Exercise ▸ Copy each line below that contains "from".

··· Recorded information ···

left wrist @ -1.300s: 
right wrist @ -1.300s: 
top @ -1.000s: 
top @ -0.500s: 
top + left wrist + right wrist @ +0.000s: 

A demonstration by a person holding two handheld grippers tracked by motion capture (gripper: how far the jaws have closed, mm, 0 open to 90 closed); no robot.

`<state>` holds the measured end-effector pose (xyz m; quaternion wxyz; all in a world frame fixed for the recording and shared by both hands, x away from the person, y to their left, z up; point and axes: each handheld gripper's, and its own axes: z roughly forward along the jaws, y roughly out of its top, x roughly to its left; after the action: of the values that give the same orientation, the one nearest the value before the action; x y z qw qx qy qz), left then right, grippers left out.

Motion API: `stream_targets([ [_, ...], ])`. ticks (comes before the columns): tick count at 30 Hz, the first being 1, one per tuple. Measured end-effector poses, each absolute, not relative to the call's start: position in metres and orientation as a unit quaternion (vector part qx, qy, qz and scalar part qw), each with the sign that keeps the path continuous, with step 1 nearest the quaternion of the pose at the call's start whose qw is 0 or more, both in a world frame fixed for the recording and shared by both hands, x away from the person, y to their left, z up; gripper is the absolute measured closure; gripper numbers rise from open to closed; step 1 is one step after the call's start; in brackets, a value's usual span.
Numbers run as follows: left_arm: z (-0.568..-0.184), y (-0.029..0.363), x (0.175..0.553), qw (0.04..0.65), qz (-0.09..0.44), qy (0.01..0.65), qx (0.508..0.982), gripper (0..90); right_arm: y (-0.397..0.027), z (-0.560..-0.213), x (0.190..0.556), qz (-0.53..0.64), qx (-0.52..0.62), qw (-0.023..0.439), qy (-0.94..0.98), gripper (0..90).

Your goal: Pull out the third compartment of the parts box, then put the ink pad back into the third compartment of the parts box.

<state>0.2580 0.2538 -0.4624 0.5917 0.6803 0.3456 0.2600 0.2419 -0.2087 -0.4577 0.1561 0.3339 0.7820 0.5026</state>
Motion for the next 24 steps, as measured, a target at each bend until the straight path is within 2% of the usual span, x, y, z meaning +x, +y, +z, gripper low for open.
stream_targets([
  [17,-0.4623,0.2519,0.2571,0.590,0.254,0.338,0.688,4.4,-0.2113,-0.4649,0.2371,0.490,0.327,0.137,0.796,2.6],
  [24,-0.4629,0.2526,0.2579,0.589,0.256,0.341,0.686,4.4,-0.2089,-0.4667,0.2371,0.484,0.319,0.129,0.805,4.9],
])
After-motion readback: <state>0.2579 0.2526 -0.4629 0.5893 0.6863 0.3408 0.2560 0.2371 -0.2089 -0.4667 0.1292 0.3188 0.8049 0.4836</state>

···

Problem solution ▸
`<state>` holds the measured end-effector pose (xyz m; quaternion wxyz; all in a world frame fixed for the recording and shared by both hands, x away from the person, y to their left, z up; point and axes: each handheld gripper's, and its own axes: z roughly forward along the jaws, y roughly out of its top, x roughly to its left; after the action: of the values that give the same orientation, the one nearest the value before the action; x y z qw qx qy qz), left then right, grippers left out.
Motion API: `stream_targets([ [_, ...], ])`. ticks (comes before the columns): tick count at 30 Hz, the first being 1, one per tuple. Measured end-effector poses, each absolute, not relative to the call's start: position in metres and orientation as a unit quaternion (vector part qx, qy, qz and scalar part qw), each with the sign that keeps the path continuous, with step 1 nearest the quaternion of the pose at the call's start whose qw is 0 or more, both in a world frame fixed for the recording and shared by both hands, x away from the person, y to their left, z up; gripper is the absolute measured closure; gripper numbers rise from open to closed; step 1 is one step after the call's start; in brackets, a value's usual span.

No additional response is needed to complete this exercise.